I scrunch my nose and sniff. Maybe everyone has hunger like this—impossible, insatiable, but all-consuming in spite of it all. Maybe the desert dreams of spilling rivers, valleys of a view. Maybe that hunger will one day pass.

But if it does, I will be left shelled and halved and hollowed out, and who can live like that?





5


By the next evening, Monty and I have descended from civilized point-and-counterpoint to full-on bickering on the subject of my going to Stuttgart.

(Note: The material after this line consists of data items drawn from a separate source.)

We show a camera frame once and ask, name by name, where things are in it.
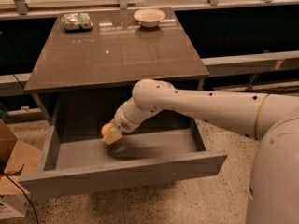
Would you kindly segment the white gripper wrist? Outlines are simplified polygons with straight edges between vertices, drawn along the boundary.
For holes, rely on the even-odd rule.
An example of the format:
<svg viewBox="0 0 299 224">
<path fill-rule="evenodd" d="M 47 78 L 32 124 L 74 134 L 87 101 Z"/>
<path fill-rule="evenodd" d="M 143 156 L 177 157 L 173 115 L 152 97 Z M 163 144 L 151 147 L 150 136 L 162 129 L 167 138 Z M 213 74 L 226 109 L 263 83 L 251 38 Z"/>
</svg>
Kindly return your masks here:
<svg viewBox="0 0 299 224">
<path fill-rule="evenodd" d="M 120 106 L 112 119 L 112 123 L 116 127 L 110 127 L 103 137 L 103 141 L 111 145 L 122 138 L 122 133 L 131 133 L 139 127 L 138 123 L 130 121 L 124 113 L 124 106 Z"/>
</svg>

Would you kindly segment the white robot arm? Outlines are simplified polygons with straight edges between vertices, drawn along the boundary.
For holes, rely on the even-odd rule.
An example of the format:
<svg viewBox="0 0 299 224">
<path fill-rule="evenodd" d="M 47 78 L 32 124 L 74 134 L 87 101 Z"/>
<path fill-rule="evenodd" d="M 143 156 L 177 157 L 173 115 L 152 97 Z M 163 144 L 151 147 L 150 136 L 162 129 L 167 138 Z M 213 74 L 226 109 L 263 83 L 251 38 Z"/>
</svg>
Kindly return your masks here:
<svg viewBox="0 0 299 224">
<path fill-rule="evenodd" d="M 112 144 L 164 110 L 258 140 L 246 224 L 299 224 L 299 98 L 265 93 L 178 90 L 143 79 L 103 126 Z"/>
</svg>

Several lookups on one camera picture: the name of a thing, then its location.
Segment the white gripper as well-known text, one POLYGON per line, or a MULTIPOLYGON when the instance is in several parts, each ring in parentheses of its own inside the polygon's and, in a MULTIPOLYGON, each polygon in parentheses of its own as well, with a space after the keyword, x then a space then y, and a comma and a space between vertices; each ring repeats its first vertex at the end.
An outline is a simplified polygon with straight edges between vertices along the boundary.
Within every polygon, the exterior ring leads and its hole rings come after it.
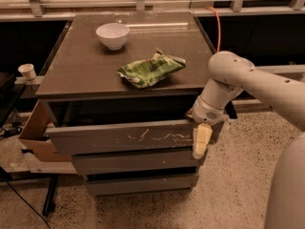
POLYGON ((200 159, 203 157, 213 133, 210 125, 214 125, 223 119, 226 105, 226 101, 219 101, 216 105, 212 105, 199 96, 193 107, 185 113, 186 118, 201 123, 193 129, 194 158, 200 159))

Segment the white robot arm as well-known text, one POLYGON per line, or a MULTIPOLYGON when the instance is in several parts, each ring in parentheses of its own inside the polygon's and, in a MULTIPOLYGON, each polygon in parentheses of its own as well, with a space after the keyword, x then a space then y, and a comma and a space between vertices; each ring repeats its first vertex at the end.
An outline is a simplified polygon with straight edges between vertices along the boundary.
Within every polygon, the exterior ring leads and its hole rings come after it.
POLYGON ((210 79, 189 111, 207 130, 231 100, 247 92, 301 131, 275 166, 264 229, 305 229, 305 83, 261 71, 226 51, 215 53, 207 70, 210 79))

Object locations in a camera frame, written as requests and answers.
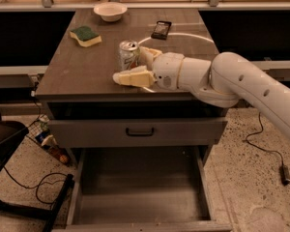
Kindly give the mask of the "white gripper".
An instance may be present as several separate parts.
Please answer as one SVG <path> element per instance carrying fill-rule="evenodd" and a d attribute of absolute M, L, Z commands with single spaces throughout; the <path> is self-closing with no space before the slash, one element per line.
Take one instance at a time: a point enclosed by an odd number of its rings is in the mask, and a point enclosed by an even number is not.
<path fill-rule="evenodd" d="M 163 53 L 154 48 L 140 47 L 141 66 L 113 74 L 113 81 L 119 85 L 151 87 L 157 79 L 160 88 L 177 89 L 177 79 L 185 56 L 180 53 Z"/>

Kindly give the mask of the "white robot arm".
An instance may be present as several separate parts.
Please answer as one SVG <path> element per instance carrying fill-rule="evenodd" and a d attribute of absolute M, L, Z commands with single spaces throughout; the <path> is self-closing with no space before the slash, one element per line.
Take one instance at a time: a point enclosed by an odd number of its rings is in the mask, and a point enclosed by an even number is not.
<path fill-rule="evenodd" d="M 198 100 L 222 108 L 243 99 L 290 139 L 290 88 L 236 53 L 223 52 L 207 61 L 167 52 L 151 67 L 116 72 L 113 80 L 119 85 L 148 88 L 156 84 L 162 89 L 188 91 Z"/>

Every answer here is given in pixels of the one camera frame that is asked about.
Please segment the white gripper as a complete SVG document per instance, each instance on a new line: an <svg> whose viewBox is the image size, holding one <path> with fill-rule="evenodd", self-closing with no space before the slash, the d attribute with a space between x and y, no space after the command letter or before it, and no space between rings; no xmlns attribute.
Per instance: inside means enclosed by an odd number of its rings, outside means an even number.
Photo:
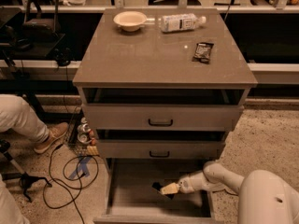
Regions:
<svg viewBox="0 0 299 224"><path fill-rule="evenodd" d="M162 188L160 192L163 195L182 193L192 193L204 188L206 177L203 173L191 173L182 176L178 183L171 183Z"/></svg>

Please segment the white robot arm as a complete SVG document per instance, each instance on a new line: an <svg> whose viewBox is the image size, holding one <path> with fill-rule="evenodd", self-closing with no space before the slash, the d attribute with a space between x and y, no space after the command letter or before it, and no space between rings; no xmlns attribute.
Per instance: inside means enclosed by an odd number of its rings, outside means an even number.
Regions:
<svg viewBox="0 0 299 224"><path fill-rule="evenodd" d="M255 170L247 176L208 161L200 171L183 175L159 188L163 195L219 191L225 187L238 196L237 224L299 224L299 192L280 176Z"/></svg>

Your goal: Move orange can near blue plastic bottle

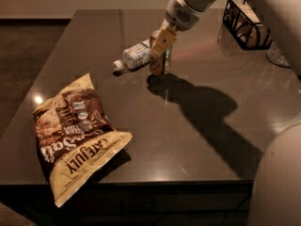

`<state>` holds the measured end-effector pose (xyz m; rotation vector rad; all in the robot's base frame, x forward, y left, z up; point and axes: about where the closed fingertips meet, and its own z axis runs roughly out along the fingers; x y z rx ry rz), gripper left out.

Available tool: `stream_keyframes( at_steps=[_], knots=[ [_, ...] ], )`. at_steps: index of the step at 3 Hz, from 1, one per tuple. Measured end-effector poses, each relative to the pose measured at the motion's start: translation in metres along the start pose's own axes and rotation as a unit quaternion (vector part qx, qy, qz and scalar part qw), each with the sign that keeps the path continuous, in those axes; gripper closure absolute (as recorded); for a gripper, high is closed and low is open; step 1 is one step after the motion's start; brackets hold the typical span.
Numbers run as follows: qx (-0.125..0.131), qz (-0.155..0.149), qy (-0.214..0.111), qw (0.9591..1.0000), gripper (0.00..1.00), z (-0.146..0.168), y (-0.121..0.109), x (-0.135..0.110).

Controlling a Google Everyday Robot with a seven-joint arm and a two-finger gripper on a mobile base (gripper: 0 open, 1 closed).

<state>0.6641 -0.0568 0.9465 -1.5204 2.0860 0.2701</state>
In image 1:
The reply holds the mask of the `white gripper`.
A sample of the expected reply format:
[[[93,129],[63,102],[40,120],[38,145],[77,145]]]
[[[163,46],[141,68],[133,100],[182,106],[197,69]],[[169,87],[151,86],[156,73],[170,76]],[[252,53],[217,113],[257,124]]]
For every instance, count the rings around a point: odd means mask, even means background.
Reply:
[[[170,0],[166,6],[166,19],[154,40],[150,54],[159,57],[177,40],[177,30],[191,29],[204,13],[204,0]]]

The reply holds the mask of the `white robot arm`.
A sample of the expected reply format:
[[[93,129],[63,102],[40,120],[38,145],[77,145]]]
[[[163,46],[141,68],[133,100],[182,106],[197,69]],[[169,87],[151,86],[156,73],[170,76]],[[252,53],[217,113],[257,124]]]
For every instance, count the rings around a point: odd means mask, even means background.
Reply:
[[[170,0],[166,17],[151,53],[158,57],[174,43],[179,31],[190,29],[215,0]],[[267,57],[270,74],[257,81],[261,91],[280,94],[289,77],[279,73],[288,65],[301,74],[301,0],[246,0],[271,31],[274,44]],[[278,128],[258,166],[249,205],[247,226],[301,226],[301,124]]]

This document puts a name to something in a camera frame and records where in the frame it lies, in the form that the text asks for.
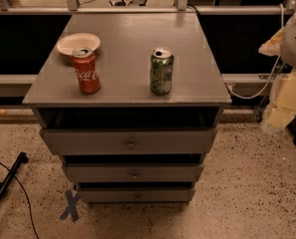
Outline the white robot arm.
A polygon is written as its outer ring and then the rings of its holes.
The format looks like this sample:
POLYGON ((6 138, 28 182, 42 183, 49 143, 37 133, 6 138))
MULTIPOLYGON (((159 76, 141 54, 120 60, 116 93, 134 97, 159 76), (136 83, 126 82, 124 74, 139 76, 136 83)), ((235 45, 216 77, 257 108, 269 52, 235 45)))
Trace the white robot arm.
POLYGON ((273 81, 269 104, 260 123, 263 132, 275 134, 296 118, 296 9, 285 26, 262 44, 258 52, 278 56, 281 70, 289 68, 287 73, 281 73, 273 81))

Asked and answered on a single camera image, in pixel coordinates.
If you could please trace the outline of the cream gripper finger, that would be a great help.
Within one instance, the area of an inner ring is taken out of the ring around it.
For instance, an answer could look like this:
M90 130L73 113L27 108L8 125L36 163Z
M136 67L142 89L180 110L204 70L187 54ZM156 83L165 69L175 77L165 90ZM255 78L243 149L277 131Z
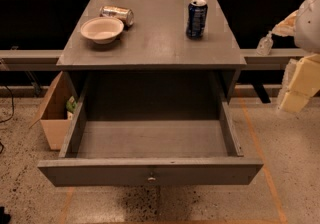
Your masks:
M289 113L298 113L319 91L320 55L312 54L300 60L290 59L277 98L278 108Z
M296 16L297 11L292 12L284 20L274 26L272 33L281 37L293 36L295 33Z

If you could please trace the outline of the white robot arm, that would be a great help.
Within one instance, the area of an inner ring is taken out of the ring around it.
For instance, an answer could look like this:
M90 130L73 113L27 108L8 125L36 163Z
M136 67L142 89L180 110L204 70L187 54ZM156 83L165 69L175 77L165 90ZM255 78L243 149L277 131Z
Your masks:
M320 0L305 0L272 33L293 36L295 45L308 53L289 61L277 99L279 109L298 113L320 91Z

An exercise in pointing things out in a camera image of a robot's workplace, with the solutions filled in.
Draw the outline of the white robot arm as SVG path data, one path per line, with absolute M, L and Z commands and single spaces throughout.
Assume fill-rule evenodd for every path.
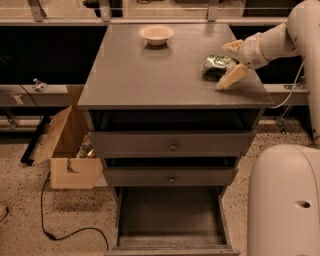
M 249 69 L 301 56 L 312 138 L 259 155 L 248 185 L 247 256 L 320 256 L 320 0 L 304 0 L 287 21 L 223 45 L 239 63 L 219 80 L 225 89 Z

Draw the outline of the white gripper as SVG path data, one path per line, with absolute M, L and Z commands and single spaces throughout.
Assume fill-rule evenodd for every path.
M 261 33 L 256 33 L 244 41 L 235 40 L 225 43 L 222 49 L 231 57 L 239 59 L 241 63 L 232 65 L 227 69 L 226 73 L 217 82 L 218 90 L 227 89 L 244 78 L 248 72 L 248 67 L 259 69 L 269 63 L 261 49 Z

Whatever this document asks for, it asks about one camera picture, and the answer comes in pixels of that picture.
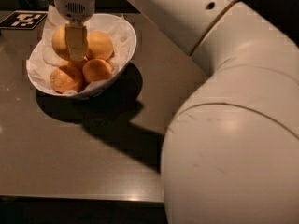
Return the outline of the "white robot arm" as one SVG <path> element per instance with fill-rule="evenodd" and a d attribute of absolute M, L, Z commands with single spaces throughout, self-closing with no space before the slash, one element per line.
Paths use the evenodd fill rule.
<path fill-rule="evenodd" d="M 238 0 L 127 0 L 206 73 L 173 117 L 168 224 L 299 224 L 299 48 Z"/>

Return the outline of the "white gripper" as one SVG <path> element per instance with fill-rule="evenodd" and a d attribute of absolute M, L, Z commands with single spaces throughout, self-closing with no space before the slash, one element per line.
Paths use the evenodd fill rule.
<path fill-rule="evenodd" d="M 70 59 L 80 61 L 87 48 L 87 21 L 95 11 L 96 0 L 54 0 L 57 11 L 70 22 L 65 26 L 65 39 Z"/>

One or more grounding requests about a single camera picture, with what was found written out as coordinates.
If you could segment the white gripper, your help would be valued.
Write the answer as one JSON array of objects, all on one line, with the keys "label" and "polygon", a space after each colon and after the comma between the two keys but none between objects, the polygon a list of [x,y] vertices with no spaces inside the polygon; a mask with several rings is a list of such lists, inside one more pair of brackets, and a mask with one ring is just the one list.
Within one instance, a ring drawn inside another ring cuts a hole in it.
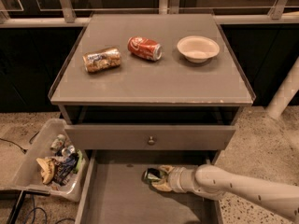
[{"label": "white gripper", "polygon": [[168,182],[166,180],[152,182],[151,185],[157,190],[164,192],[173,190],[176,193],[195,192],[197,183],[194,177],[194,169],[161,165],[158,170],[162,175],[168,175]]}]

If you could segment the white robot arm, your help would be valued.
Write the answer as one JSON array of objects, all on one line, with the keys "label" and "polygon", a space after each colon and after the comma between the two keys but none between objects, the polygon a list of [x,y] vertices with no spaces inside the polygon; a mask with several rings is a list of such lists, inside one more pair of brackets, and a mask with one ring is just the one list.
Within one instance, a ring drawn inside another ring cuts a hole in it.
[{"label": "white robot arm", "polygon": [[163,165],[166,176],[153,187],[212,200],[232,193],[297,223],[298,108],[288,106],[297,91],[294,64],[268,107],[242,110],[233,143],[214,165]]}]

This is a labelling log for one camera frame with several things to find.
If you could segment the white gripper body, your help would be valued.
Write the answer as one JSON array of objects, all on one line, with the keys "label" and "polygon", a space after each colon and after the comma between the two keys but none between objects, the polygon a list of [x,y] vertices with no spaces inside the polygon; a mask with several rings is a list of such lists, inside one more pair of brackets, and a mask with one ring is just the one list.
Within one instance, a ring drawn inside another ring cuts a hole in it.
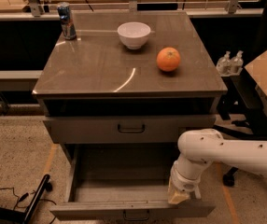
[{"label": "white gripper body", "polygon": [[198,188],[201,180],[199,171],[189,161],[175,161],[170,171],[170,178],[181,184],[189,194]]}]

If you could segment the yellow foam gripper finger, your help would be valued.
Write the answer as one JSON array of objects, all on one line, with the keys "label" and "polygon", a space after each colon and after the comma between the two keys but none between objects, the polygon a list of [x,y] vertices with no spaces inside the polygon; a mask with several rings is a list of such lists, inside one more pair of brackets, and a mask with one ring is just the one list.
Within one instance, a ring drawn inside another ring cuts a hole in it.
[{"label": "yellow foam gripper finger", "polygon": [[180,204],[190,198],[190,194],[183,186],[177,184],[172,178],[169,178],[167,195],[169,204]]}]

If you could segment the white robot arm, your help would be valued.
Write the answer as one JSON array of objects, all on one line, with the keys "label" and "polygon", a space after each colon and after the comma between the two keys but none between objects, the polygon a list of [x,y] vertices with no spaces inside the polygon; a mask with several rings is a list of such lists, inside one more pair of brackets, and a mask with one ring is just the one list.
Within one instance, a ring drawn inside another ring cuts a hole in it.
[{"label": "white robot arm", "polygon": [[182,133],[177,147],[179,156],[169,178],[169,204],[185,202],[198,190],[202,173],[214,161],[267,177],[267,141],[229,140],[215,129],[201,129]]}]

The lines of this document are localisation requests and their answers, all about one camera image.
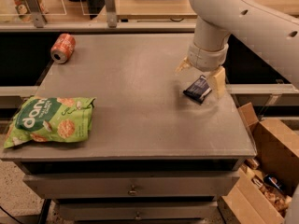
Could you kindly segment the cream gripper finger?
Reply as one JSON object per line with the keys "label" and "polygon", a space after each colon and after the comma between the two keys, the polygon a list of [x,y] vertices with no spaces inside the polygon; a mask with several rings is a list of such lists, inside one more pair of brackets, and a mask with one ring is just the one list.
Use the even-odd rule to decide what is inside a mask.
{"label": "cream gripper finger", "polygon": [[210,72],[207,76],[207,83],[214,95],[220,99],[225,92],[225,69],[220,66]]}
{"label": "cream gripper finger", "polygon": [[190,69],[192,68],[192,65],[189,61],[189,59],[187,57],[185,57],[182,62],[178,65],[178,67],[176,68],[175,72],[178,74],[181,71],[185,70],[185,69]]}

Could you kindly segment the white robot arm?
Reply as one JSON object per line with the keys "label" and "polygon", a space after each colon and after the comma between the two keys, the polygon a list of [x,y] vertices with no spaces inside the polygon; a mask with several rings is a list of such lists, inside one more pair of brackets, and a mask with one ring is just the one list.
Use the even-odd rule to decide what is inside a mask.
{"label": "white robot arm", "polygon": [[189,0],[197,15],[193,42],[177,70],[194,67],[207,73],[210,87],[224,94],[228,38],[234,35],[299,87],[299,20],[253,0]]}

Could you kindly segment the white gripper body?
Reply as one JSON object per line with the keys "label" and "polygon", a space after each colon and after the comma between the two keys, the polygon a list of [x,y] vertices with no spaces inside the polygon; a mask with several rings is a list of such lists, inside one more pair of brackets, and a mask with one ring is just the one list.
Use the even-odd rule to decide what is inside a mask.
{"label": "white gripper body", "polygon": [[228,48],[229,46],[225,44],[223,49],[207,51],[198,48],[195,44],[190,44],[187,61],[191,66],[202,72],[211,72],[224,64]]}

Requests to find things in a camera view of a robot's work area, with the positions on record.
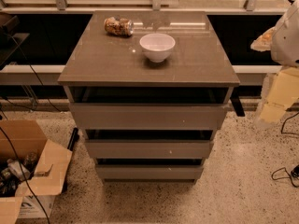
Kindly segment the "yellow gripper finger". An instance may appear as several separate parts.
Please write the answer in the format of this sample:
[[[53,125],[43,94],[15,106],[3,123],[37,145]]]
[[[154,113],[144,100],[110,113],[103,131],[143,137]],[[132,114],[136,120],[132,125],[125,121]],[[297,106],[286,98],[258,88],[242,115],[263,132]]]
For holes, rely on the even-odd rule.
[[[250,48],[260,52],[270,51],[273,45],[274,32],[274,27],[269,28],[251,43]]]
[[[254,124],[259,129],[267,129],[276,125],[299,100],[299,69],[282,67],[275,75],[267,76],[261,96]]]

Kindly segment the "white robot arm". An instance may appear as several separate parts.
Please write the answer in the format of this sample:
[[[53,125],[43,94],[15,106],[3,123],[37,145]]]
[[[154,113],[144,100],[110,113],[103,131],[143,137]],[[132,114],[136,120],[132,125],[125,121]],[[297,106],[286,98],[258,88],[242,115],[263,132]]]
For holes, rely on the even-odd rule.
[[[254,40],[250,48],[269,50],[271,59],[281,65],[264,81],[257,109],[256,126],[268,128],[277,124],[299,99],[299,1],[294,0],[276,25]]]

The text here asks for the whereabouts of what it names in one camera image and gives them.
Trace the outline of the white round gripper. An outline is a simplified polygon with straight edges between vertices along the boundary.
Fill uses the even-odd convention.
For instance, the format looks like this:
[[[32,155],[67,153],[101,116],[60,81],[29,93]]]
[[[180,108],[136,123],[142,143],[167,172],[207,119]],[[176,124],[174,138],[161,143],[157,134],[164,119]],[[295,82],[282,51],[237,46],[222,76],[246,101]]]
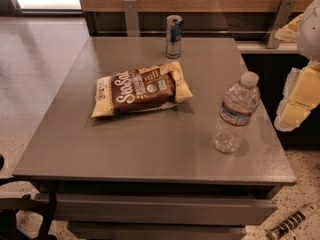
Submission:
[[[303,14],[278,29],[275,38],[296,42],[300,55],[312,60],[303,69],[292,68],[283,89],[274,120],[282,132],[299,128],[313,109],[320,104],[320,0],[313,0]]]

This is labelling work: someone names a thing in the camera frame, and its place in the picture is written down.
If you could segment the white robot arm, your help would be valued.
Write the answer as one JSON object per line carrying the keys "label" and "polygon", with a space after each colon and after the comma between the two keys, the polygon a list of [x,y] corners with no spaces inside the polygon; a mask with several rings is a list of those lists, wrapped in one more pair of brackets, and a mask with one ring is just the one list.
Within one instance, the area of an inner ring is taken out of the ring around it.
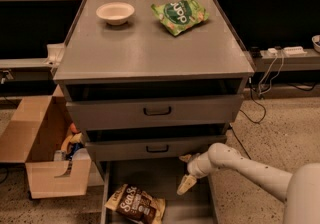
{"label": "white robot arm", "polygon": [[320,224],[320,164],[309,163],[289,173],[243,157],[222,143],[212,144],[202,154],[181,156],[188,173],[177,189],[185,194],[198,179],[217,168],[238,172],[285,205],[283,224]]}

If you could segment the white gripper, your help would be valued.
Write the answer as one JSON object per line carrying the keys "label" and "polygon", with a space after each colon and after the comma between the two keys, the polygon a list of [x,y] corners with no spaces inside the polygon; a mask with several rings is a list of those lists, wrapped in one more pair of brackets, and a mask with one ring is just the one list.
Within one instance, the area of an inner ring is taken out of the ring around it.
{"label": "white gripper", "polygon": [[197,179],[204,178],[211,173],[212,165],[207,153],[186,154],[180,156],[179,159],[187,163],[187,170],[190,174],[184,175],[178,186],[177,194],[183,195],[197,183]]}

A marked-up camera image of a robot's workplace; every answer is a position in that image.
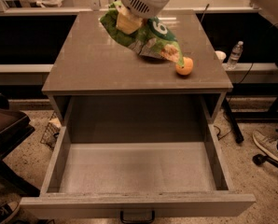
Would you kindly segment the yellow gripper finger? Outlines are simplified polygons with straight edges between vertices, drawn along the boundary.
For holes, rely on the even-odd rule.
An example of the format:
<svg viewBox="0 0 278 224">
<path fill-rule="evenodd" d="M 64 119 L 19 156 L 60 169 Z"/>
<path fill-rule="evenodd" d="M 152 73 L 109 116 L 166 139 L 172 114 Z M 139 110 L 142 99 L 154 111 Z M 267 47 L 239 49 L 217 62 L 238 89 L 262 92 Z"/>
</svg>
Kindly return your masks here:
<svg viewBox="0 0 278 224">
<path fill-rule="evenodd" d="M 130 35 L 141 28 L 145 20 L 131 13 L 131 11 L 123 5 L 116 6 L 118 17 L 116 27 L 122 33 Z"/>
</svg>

It is our only topic of conversation as the three of us walk to the pub in Shadwell called the Minced Nancy, which from the name alone brands itself a place where mollies like my brother and his beau can be together openly. We’re supping with Scipio and his sailors, whom Monty and Percy have been conspiring for a reunion with since their crew docked several weeks previous. The pavement is narrow, and we walk with me squashed between Monty and Percy, all of us tripping over one another in an attempt to huddle against the cold and also avoid being mowed down by carts. The air reeks of burning pitch from the riverside, so strong I’ll be swallowing the smell all night. Soot falls in great clumps, as London sets everything that burns aflame to keep warm. Lacking coinage to spare for a lamplighter, our only illumination comes from the spitting spray off the knife grinders’ wheels and the blacksmiths stamping out their embers for the day as we pass their shops. By the time we find the address, I’m so tired of being cold and wet and hearing my brother’s infuriatingly sensible arguments about why I should not go to Stuttgart on a whim that I’m ready to turn around and return to the flat as soon as we arrive.